Y tampoco existe ningún dato objetivo que permita pensar que hay personas más sensibles que otras a estos tipos de radiaciones.
La radiación electromagnética es una combinación de campos eléctricos y magnéticos que se propagan a través del espacio transportando energía de un lugar a otro. Realmente, vivimos rodeados de radiaciones electromagnéticas, y no solamente procedentes de fuentes artificiales: estamos inmersos en el campo magnético terrestre, el propio Sol irradia energia en forma (entre otras) de radiación electromagnética, y existe también radiación electromagnética procedente del Cosmos, ya que todos los objetos visibles del Cosmos, desde los planetas hasta los supercúmulos de galaxias, emiten algún tipo de radiación, y parte de ella llega hasta nosotros a través de la atmósfera. Pero a las personas que se refieren (que se creen) electrosensibles no les preocupan estas radiaciones electromagnéticas naturales. A su juicio, son sólo las radiaciones procedentes de fuentes artificiales, por débiles que puedan ser, las que les hacen daño.
Los estudios científicos han demostrado que, cuando la fuente artificial de radiación electromagnética está cerca pero es desconocida para el presunto hipersensible, esta persona no sufrirá síntomas. Sin embargo, empezará a sufrirlos desde el momento en que conozca la proximidad de la fuente. Y, por el contrario, si tienen la convicción de estar sometido al efecto de alguna de estas fuentes, padecerá síntomas, aunque la fuente en cuestión esté apagada, sin emitir, o sea falsa.

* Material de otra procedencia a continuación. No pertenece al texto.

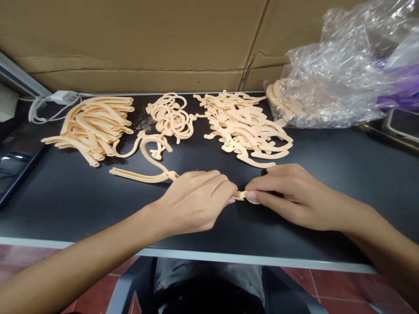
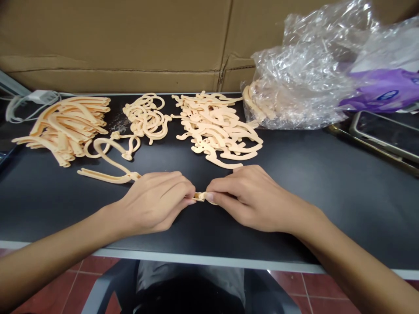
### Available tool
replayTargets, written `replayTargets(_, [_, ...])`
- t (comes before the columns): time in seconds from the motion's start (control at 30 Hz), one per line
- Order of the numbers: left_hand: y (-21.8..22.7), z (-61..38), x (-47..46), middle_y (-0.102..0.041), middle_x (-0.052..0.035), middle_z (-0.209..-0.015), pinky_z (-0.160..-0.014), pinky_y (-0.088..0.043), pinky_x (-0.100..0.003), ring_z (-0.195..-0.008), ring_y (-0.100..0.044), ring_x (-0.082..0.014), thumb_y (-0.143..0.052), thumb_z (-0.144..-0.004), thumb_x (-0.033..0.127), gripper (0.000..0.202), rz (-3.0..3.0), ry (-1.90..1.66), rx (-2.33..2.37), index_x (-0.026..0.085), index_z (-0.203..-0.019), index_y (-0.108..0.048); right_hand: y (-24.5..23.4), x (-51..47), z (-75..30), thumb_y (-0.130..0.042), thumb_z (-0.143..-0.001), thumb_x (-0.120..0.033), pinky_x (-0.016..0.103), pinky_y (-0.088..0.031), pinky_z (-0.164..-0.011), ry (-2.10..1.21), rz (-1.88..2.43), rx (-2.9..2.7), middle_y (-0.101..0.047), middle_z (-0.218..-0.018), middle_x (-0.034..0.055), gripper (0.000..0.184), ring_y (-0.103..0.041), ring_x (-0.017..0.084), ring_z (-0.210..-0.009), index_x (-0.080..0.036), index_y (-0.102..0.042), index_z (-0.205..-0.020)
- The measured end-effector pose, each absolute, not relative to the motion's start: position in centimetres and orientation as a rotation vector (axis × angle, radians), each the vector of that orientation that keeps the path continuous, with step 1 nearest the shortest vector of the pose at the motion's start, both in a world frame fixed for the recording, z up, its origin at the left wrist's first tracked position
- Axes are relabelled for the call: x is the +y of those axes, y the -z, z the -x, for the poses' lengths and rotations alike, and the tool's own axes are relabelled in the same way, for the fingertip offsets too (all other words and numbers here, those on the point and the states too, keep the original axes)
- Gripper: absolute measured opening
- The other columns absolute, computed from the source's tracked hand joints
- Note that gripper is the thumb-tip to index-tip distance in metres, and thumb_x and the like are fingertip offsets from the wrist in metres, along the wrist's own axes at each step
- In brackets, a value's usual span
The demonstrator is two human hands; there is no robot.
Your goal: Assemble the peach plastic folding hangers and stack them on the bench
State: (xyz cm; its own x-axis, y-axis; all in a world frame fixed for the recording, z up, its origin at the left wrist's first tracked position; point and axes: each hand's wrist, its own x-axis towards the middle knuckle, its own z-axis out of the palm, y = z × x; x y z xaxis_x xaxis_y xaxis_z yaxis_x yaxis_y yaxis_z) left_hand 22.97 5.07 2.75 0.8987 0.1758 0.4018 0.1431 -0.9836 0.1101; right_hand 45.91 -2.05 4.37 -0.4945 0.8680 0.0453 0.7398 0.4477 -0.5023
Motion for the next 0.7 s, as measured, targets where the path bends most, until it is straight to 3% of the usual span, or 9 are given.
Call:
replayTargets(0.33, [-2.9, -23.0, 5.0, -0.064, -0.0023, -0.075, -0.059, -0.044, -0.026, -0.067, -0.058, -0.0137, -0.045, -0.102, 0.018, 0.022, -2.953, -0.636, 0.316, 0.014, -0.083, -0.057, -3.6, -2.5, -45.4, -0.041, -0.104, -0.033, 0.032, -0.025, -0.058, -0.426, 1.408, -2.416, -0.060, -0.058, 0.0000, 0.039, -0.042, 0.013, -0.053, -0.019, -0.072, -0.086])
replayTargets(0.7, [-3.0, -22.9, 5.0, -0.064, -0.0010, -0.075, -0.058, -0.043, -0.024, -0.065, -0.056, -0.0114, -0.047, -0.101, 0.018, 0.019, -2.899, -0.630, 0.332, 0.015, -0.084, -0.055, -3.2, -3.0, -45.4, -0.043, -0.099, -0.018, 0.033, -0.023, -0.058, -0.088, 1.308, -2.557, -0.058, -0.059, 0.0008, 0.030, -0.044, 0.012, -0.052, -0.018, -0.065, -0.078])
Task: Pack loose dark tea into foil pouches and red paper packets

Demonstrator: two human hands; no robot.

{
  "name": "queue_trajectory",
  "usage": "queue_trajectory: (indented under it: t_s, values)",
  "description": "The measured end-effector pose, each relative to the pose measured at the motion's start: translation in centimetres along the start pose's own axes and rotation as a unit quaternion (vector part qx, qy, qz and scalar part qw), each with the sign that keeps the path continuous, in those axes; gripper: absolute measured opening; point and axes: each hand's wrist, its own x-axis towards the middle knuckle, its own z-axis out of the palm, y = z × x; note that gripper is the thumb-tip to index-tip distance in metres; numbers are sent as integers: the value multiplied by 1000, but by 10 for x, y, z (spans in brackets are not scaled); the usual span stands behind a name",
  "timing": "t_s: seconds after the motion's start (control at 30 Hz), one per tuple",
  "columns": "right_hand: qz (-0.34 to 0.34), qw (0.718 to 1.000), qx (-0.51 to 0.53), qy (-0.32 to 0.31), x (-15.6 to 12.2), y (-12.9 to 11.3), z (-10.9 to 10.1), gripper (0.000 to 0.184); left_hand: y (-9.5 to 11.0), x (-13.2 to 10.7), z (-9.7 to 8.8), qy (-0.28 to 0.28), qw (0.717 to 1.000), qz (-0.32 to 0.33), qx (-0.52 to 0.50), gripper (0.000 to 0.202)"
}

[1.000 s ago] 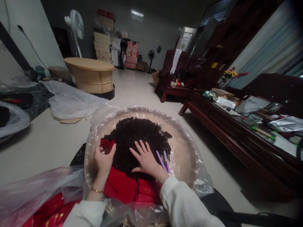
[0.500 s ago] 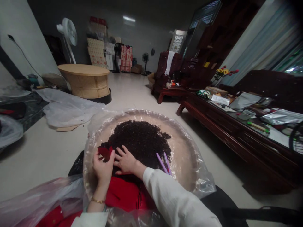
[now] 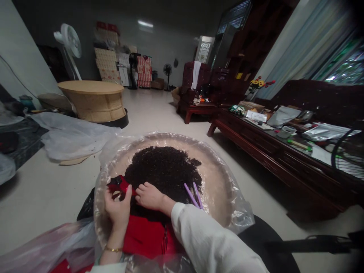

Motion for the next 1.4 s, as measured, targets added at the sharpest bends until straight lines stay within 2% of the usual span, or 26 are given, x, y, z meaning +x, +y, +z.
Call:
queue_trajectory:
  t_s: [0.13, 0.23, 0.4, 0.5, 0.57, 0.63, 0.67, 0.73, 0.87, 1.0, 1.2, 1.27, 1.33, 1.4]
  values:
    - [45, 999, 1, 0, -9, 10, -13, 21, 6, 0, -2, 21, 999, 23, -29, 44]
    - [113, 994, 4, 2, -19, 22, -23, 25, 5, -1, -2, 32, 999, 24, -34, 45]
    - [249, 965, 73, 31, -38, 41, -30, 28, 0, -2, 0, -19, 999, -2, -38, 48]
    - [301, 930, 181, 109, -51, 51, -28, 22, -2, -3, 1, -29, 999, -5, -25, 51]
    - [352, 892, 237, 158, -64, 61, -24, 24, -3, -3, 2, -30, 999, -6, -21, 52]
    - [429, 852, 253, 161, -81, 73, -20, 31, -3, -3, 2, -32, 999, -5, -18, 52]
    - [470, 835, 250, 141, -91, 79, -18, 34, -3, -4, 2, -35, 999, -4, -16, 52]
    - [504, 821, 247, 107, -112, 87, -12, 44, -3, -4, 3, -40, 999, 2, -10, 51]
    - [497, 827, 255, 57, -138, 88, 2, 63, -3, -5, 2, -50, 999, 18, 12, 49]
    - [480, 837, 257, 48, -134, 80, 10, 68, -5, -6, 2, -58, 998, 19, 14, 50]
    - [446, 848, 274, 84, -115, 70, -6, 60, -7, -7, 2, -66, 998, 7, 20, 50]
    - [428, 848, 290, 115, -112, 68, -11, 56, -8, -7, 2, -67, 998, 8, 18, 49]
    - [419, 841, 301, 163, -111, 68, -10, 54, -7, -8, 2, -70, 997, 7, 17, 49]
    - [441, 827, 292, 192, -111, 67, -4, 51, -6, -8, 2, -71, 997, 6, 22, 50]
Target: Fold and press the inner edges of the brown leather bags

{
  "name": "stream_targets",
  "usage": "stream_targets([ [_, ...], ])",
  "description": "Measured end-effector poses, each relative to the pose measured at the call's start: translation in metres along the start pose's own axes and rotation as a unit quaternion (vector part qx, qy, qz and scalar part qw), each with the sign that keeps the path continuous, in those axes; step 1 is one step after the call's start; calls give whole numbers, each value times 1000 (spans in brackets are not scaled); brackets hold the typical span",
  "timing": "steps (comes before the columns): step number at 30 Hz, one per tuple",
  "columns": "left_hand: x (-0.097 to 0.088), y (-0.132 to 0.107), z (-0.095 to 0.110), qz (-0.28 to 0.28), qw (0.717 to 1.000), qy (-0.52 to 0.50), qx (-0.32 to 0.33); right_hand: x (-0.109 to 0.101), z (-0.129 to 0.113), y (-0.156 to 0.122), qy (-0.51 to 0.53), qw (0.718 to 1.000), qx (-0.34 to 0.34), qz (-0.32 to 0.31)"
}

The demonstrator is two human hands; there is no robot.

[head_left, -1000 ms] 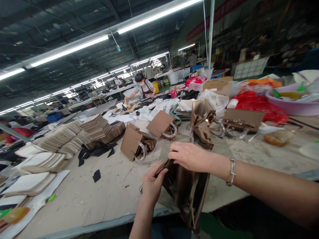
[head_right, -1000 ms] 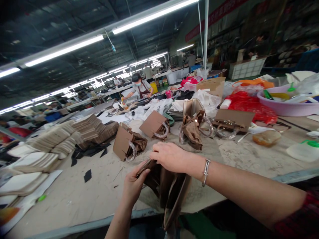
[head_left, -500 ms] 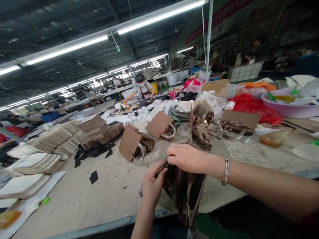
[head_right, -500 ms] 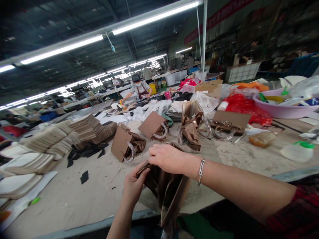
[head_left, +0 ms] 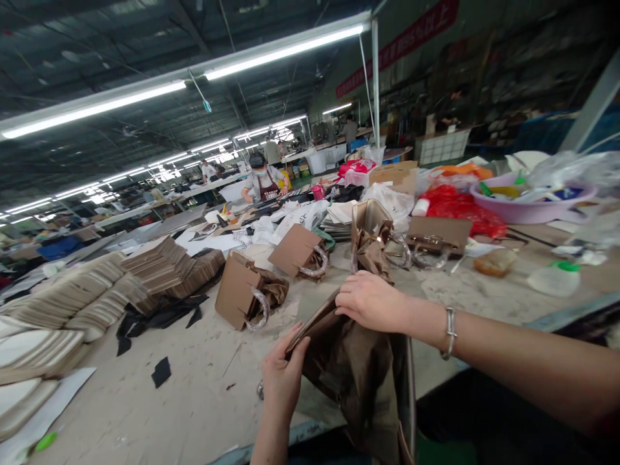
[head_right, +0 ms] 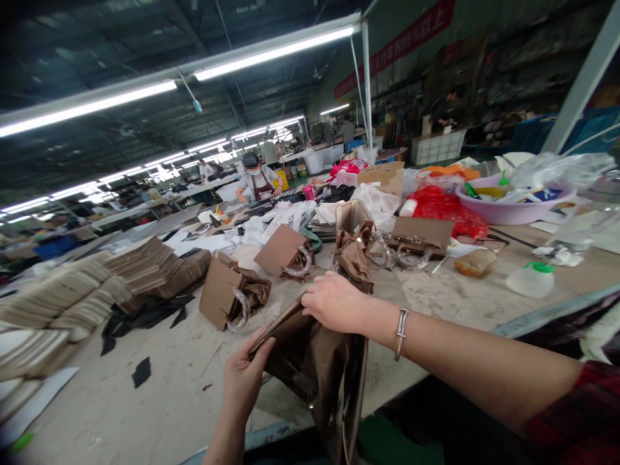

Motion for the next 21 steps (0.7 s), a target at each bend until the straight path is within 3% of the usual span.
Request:
stream_targets([
  [15, 1, -1, 1, 20, 1000, 4, 10, 3, 16, 13, -13, 995, 102, 6],
  [21, 3, -1, 5, 18, 999, 29, 25, 7, 17, 16, 1, 997, 79, 9],
])
Point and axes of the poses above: each hand's wrist, its own y-axis towards the middle knuckle, its own x-axis out of the palm, z = x × y, the point moved 6 cm from there along y, towards the middle knuckle, and after that the axes turned 1 degree about x, right-handed, at the moved point
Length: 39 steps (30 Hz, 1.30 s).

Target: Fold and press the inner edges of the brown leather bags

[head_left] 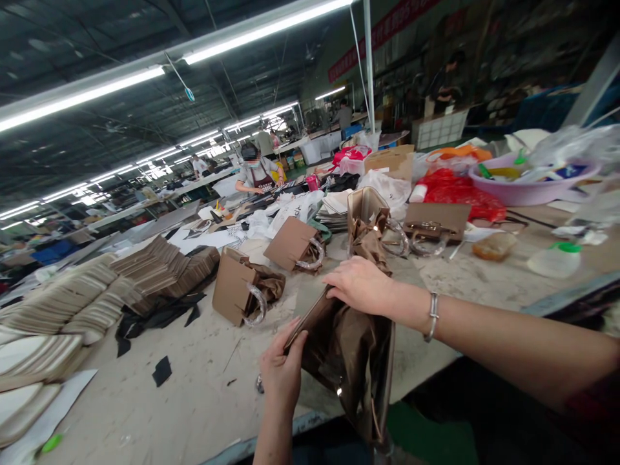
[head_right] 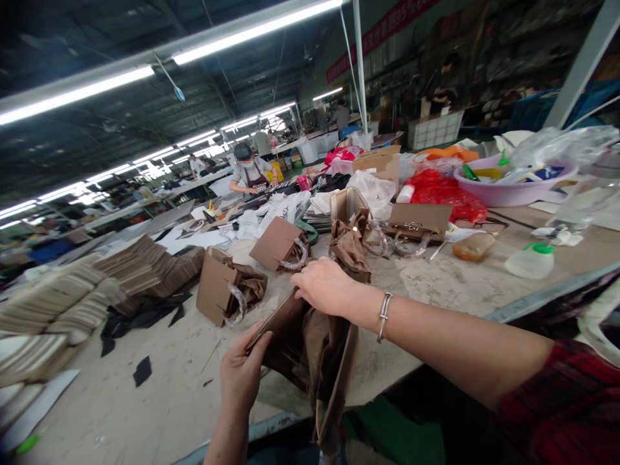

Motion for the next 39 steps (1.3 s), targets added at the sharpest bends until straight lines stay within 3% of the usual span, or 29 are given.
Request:
stream_targets([
  [5, -1, 1, 5, -11, 1000, 11, 14, 1, 2, 2, 3, 1000, 0, -13],
  [11, 5, 12, 26, -152, 983, 91, 49, 0, 4, 6, -9, 1000, 13, -15],
  [18, 9, 16, 21, -30, 990, 113, 83, 3, 5, 6, 3, 1000, 10, 5],
  [21, 6, 13, 21, -24, 990, 113, 85, 4, 7, 5, 13, 1000, 9, 1],
  [24, 4, 18, 32, -123, 982, 122, 69, 4, 8, 4, 19, 1000, 1, 0],
  [26, 8, 25, 45, -224, 961, 149, 59, 4, 8, 5, 21, 1000, -1, -3],
  [28, 14, 34, 62, -272, 940, 194, 71, 5, 7, 6, 24, 1000, 1, -3],
  [31, 32, 51, 80, -253, 917, 286, 112, 3, 7, 6, 26, 1000, 9, -2],
  [34, 49, 61, 78, -230, 899, 352, 122, 0, 9, 4, 17, 1000, 16, -8],
  [39, 50, 61, 71, -198, 905, 358, 119, -12, 15, -8, -5, 1000, -6, 19],
])
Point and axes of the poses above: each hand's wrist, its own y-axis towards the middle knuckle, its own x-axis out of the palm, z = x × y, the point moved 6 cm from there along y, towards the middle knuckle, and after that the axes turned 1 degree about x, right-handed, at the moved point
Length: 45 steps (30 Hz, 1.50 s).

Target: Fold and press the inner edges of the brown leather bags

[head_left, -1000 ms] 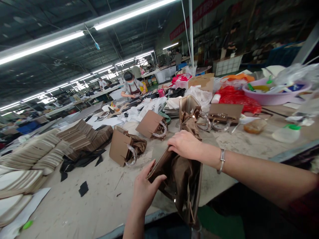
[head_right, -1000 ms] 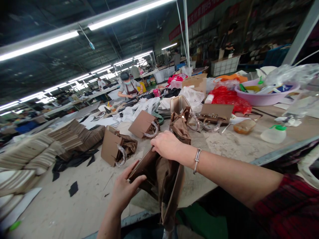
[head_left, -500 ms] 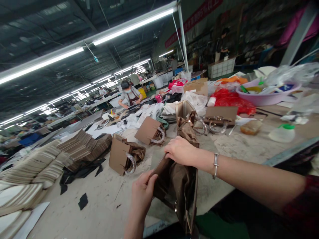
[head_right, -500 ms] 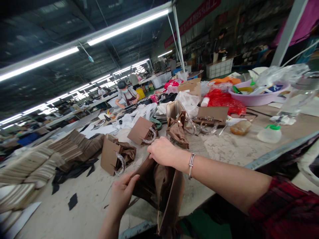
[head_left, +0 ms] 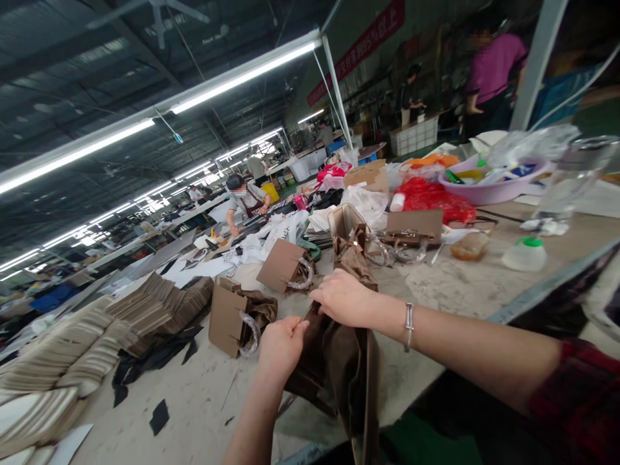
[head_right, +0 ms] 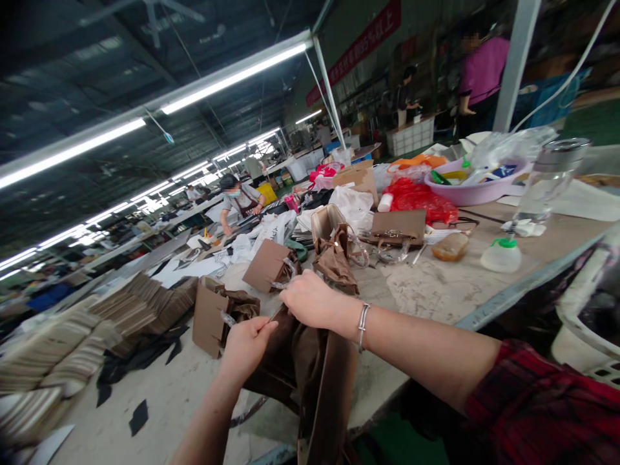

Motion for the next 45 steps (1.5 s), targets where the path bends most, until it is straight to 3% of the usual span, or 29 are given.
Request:
stream_targets([
  [11, 3, -4, 5, 4, 1000, 19, 3, 4, 12, 0, 14, 997, 75, 8],
  [18, -1, 3, 13, -34, 998, 49, 7, 5, 9, 3, 11, 998, 63, 6],
  [22, -1, 16, 25, -20, 998, -15, 57, 6, 10, 5, 7, 998, 65, -3],
  [26, 5, 25, 25, -6, 999, 6, 48, -2, 17, 0, 72, 996, 55, 10],
  [30, 7, 24, 22, 3, 999, 20, 26, -16, 34, -28, 262, 956, 73, 105],
  [34, 7, 25, 25, -3, 999, -16, 28, -8, 50, -75, 369, 896, 149, 197],
  [39, 6, 32, 28, -12, 1000, -8, 8, 11, 46, -123, 383, 875, 209, 209],
  [45, 3, 36, 32, -38, 999, -8, 21, 26, 46, -156, 392, 863, 241, 207],
])
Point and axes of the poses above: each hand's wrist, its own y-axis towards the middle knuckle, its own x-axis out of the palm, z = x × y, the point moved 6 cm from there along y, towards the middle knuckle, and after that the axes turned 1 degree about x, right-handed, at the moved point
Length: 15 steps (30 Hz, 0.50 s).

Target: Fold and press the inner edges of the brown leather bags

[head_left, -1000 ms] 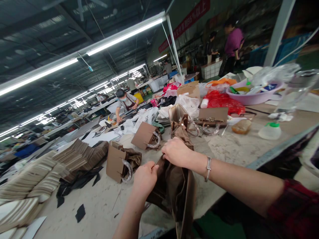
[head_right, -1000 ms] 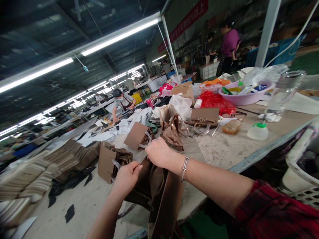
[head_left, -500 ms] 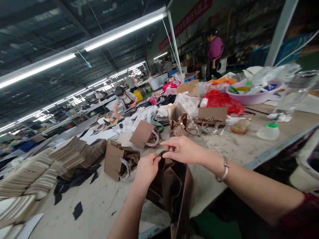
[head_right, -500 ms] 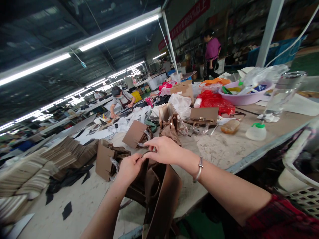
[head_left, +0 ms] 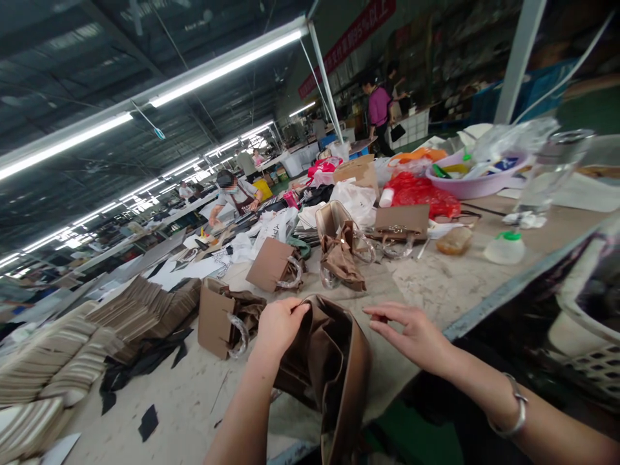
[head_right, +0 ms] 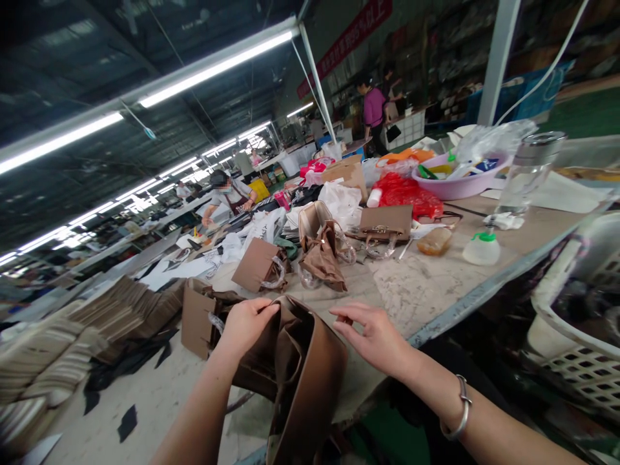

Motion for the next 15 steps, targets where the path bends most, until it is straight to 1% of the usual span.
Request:
stream_targets([
  [3, 0, 2, 0, -7, 998, -56, 19, -2, 9, -11, -3, 1000, 17, -17],
  [5, 1, 5, 0, -6, 997, -72, 19, -3, 13, -18, -4, 999, 27, -25],
  [9, 5, 8, 0, 4, 999, -53, 5, -4, 19, -32, -4, 999, 44, -33],
  [15, 6, 8, 7, 51, 999, -5, 11, -1, 23, -43, -9, 998, 46, -50],
])
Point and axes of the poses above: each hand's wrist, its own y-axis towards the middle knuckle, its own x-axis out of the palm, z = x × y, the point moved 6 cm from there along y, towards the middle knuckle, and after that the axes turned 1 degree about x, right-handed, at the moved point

En definitiva, estas personas sufren, lo pasan mal, aunque nada, a pesar de su propia convicción, permite concluir que la causa esté en los campos o radiaciones electromagnéticas a que puedan estar expuestas. Por el contrario, se puede asumir que la electrosensibilidad es una enfermedad de origen psicosomático, en la que los pacientes llegan a obsesionarse por el potencial nocivo que atribuyen a la conexión wifi, a las ondas de telefonía o a la presencia de una antena de televisión.
Un ejemplo de esa obsesión, y del sufrimiento asociado, lo encontramos en la ficción televisiva representado por el personaje Chuck McGill, de la serie norteamericana Better Call Saul.
La alergia al wifi, entonces, no existe. Podemos afirmarlo con esa rotundidad porque, sencillamente, la alergia al wifi no existe.